Front National tops French vote intentions for EU elections
For the first time ever, the Front National has come top in a new survey of voting intentions among the French for next May’s European Parliament elections.
The anti-immigration and anti-EU party scores 24 percent in the Ifop survey, published in today’s left wing weekly Le Nouvel Observateur, which polled 1, 893 people on 4 October.
The results follow Sunday’s electoral success for the FN in a local by-election in the south, where it came top, garnering almost 50 per cent of the vote.
"For the first time in a poll on voting intentions in an election of a national character, the FN is clearly ahead of both the (ruling) Socialist Party and the UMP", the main centre-right opposition party, Ifop said.
The Front National led by Marine Le Pen has gained three percentage points since a similar survey conducted by Ifop in May.

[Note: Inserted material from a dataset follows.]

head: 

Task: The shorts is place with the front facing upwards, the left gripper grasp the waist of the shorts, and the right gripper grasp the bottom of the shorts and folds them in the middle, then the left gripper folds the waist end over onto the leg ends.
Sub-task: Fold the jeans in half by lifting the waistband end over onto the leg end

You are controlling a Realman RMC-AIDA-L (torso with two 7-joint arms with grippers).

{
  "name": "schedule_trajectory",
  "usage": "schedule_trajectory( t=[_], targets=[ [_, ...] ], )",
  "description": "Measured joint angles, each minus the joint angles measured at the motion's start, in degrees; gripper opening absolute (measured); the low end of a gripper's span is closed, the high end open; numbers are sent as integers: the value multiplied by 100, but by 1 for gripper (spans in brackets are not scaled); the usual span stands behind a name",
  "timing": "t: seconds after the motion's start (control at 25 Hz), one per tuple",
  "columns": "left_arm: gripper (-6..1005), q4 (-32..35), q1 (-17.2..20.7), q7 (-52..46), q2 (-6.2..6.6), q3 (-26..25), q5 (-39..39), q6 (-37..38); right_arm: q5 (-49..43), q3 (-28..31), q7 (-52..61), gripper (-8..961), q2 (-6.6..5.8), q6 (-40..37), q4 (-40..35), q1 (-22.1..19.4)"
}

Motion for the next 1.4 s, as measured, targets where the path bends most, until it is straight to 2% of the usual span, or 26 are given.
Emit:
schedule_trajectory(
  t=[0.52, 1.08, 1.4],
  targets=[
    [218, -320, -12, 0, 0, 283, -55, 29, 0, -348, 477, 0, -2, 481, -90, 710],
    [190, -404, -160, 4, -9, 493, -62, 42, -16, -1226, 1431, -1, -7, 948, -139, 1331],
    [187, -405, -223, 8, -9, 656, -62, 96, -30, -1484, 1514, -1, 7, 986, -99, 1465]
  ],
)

At the 2009 EU-wide elections, when Nicolas Sarkozy was French president, Le Pen's party took only 6.34 percent of the vote.
In the new poll, Sarkozy’s centre-right UMP comes second after the FN, scoring 22 percent.
President Francois Hollande's Socialist party is in third place with 19 percent, a two percentage point drop over May.
Analysts say record unemployment, a struggling economy and mounting concern over crime have bolstered support for the FN.
Since taking over as the head in 2011, Marine Le Pen has tried to reposition the party whose image had long been closely linked to her father, Jean-Marie Le Pen, who had convictions for incitement to racial hatred and holocaust denial.
Under her leadership, the FN has expelled overtly racist activists and selected a number of ethnic minority candidates for local elections.